Effects of H2O2 Derived Hydroxyl Radicals Treated Fibronectin on Rat Calvarial Osteoblast.
- Author:
Sang Jin SHIN
1
;
Eung Shick KANG
;
Sung Jae KIM
Author Information
1. Department of Orthopedic Surgery, Yonsei University College of Medicine, Seoul, Korea.
- Publication Type:Original Article
- Keywords:
Osteoblast;
Fibronectin;
Hydrokyl radicals
- MeSH:
Aging;
Alkaline Phosphatase;
Animals;
Blotting, Western;
Cell Proliferation;
Collagen Type I;
Electrophoresis, Polyacrylamide Gel;
Fibronectins*;
Free Radicals;
Hydroxyl Radical;
Inflammation;
Osteoblasts*;
Osteogenesis;
Oxygen;
Rats*;
RNA, Messenger
- From:Journal of Korean Orthopaedic Research Society
1999;2(1):69-76
- CountryRepublic of Korea
- Language:Korean
-
Abstract:
Fibronectin is involved in various cellular activities such as adhesion, proliferation and migration as a substratum. Since the metabolic turnover of fibronectin is much slower than other cellular components, it may be affected by the oxygen free radicals produced in the aging process. Hydroxyl radicals are known to be generated during inflammation and aging process.

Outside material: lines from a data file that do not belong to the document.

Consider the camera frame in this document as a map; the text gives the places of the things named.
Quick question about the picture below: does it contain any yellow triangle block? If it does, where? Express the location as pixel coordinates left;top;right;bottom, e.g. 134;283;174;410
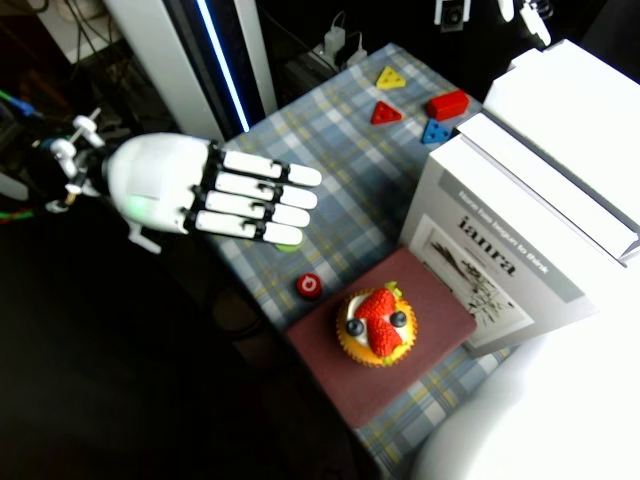
375;65;406;92

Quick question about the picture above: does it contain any white column with blue light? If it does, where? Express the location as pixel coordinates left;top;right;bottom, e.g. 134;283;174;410
103;0;279;144

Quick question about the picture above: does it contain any blue plaid tablecloth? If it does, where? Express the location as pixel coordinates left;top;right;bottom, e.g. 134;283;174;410
212;42;516;480

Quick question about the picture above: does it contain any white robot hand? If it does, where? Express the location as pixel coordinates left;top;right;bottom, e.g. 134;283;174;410
101;132;323;255

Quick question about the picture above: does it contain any red rectangular block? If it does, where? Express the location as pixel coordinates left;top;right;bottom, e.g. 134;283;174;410
426;89;471;121

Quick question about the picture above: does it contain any white book with grey band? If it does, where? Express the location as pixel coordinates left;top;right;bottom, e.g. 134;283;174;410
399;147;601;359

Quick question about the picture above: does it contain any power strip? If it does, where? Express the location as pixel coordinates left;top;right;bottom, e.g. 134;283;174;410
284;42;369;81

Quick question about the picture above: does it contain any toy strawberry cupcake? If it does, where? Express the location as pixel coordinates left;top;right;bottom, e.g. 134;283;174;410
335;280;419;369

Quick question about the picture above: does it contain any blue triangle block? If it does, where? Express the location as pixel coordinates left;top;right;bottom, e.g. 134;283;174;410
421;118;454;146

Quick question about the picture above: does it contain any red triangle block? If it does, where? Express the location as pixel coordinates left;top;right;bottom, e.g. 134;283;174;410
370;100;404;126

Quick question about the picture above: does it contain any blue connector cable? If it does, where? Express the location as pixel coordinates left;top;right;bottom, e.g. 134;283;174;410
0;92;39;119

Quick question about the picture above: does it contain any white clip device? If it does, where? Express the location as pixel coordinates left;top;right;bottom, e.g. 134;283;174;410
518;0;553;47

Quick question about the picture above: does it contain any red and green cable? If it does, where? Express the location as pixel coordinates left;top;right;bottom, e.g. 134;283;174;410
0;208;37;225

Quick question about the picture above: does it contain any maroon hardcover book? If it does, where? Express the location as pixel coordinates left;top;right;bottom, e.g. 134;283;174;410
284;245;479;430

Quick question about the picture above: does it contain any red round button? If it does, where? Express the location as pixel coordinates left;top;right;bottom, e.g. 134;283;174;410
295;272;323;302

The purpose of this study is to investigate the influence of fibronectin treated with hydroxyl radicals generated by the H2O2-Cu2+ systems on osteoblast. The bone nodule formation, alkaline phosphatase activity, cell proliferation study and secretion of type I collagen were compared among non-coated, fibronectin-coated and hydroxyl radical treated fibronectin-coated groups. SDS-PAGE and Western blot analysis showed that fibronectin was degradated with hydroxyl radical treatment. The bone nodule formation in the fibronectin-coated group was significantly greater than that in non-coated or hydroxyl radical treated fibronectin-coated group. Alkaline phosphatase activity and cell proliferation were reduced in hydrokyl radical treated fibronectin coated group. In hydrosyl radical treated fibronectin-coated group, mRNA level of type I collagen by RT-PCR was also decreased. This study suggested that fibronectin played important roles in osteoblast activity and fibronectin damaged by the hydrokyl radicals reduced the bone formation of osteoblast through the inhibition of cell proliferation, differentiation and calcification processed.